> _Problem description_:
From the data below, restate every line word for word.

Data segment Block Start

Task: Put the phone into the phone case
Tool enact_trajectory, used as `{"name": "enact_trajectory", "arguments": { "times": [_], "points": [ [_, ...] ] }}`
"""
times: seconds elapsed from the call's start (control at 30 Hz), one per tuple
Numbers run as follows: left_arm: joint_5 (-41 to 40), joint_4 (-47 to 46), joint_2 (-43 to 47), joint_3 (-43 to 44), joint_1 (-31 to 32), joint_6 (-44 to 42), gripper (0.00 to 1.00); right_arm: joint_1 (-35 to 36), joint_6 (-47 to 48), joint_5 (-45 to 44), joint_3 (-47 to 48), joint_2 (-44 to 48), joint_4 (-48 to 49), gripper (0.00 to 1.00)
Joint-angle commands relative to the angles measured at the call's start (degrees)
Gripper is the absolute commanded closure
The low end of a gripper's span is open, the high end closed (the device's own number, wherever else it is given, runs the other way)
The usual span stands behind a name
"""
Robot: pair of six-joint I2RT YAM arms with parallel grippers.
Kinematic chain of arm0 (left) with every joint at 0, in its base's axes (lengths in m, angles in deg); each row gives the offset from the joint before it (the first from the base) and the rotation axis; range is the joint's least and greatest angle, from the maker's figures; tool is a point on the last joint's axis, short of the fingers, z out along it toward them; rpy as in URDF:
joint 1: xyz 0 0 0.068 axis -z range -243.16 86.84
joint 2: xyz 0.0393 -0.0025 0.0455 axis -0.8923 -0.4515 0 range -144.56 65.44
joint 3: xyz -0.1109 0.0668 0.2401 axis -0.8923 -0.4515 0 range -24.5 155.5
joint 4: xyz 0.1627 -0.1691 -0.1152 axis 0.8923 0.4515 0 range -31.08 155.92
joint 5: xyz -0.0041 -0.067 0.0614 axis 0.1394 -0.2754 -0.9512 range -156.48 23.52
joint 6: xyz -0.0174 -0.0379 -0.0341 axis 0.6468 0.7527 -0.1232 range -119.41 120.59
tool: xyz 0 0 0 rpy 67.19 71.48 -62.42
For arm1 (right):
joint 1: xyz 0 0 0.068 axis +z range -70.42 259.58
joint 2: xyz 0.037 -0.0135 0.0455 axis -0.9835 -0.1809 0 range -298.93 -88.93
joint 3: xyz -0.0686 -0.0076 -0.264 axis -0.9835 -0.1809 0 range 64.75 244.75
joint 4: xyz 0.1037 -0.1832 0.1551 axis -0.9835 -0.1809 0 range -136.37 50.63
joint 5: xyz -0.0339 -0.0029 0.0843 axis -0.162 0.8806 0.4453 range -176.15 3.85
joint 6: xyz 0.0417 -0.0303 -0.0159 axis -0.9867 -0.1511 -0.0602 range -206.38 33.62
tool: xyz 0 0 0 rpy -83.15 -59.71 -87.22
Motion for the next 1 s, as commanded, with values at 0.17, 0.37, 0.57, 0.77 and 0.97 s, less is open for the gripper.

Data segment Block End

> _Response to this task_:
Task: Put the phone into the phone case
Tool enact_trajectory, used as `{"name": "enact_trajectory", "arguments": { "times": [_], "points": [ [_, ...] ] }}`
"""
times: seconds elapsed from the call's start (control at 30 Hz), one per tuple
Numbers run as follows: left_arm: joint_5 (-41 to 40), joint_4 (-47 to 46), joint_2 (-43 to 47), joint_3 (-43 to 44), joint_1 (-31 to 32), joint_6 (-44 to 42), gripper (0.00 to 1.00); right_arm: joint_1 (-35 to 36), joint_6 (-47 to 48), joint_5 (-45 to 44), joint_3 (-47 to 48), joint_2 (-44 to 48), joint_4 (-48 to 49), gripper (0.00 to 1.00)
Joint-angle commands relative to the angles measured at the call's start (degrees)
Gripper is the absolute commanded closure
The low end of a gripper's span is open, the high end closed (the device's own number, wherever else it is given, runs the other way)
The usual span stands behind a name
"""
Robot: pair of six-joint I2RT YAM arms with parallel grippers.
Kinematic chain of arm0 (left) with every joint at 0, in its base's axes (lengths in m, angles in deg); each row gives the offset from the joint before it (the first from the base) and the rotation axis; range is the joint's least and greatest angle, from the maker's figures; tool is a point on the last joint's axis, short of the fingers, z out along it toward them; rpy as in URDF:
joint 1: xyz 0 0 0.068 axis -z range -243.16 86.84
joint 2: xyz 0.0393 -0.0025 0.0455 axis -0.8923 -0.4515 0 range -144.56 65.44
joint 3: xyz -0.1109 0.0668 0.2401 axis -0.8923 -0.4515 0 range -24.5 155.5
joint 4: xyz 0.1627 -0.1691 -0.1152 axis 0.8923 0.4515 0 range -31.08 155.92
joint 5: xyz -0.0041 -0.067 0.0614 axis 0.1394 -0.2754 -0.9512 range -156.48 23.52
joint 6: xyz -0.0174 -0.0379 -0.0341 axis 0.6468 0.7527 -0.1232 range -119.41 120.59
tool: xyz 0 0 0 rpy 67.19 71.48 -62.42
For arm1 (right):
joint 1: xyz 0 0 0.068 axis +z range -70.42 259.58
joint 2: xyz 0.037 -0.0135 0.0455 axis -0.9835 -0.1809 0 range -298.93 -88.93
joint 3: xyz -0.0686 -0.0076 -0.264 axis -0.9835 -0.1809 0 range 64.75 244.75
joint 4: xyz 0.1037 -0.1832 0.1551 axis -0.9835 -0.1809 0 range -136.37 50.63
joint 5: xyz -0.0339 -0.0029 0.0843 axis -0.162 0.8806 0.4453 range -176.15 3.85
joint 6: xyz 0.0417 -0.0303 -0.0159 axis -0.9867 -0.1511 -0.0602 range -206.38 33.62
tool: xyz 0 0 0 rpy -83.15 -59.71 -87.22
Motion for the next 1 s, as commanded, with values at 0.17, 0.37, 0.57, 0.77 and 0.97 s, less is open for the gripper.

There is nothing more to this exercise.